Work order ->
The stretch from the line with "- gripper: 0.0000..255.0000" through the line with "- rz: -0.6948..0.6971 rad" in the records below: write it out exactly, and nothing else.

(Material supplied begins)

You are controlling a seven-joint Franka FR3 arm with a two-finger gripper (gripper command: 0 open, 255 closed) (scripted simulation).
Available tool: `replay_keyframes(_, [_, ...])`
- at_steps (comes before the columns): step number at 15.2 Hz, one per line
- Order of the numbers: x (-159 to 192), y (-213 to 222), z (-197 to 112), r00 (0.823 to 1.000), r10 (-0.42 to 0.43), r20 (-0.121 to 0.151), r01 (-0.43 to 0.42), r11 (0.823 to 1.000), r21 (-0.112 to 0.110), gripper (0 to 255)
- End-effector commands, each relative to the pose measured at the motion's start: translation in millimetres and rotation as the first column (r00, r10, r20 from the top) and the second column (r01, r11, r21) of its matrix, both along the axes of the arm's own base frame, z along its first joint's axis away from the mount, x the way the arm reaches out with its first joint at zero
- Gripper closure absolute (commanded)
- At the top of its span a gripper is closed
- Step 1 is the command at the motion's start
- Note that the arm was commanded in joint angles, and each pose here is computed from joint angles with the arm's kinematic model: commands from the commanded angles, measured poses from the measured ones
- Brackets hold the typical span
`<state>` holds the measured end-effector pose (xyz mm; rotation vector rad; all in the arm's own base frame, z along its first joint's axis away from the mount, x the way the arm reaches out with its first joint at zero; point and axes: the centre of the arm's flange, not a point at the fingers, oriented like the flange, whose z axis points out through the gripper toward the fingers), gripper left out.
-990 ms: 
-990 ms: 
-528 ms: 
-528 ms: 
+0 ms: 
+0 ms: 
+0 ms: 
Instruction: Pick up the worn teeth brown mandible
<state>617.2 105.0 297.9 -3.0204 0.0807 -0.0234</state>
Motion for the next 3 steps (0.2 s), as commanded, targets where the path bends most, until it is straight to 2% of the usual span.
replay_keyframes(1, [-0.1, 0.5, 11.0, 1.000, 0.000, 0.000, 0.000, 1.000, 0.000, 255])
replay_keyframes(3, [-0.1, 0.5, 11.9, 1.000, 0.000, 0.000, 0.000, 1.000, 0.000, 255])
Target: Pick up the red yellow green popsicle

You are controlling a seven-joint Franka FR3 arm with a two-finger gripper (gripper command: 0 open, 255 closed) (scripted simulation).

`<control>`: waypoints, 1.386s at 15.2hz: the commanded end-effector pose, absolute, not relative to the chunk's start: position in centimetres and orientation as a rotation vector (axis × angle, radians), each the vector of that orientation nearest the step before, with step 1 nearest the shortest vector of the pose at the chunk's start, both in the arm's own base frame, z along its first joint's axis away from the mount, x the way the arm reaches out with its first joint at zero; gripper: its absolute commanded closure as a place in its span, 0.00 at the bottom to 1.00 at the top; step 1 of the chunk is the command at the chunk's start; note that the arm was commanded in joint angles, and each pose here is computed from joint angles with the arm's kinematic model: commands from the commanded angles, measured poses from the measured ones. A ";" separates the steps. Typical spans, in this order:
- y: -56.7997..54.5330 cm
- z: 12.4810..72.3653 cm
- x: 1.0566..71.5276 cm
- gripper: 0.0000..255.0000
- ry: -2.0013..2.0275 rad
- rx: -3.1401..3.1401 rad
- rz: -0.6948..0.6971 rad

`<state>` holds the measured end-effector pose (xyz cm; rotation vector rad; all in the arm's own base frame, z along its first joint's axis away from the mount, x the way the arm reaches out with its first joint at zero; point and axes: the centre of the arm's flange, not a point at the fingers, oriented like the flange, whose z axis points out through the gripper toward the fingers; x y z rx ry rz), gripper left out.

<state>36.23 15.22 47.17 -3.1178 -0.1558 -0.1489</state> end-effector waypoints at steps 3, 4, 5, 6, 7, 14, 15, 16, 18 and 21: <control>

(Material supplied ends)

Problem solution ->
- gripper: 0.0000..255.0000
- ry: -2.0013..2.0275 rad
- rx: -3.1401..3.1401 rad
- rz: -0.6948..0.6971 rad

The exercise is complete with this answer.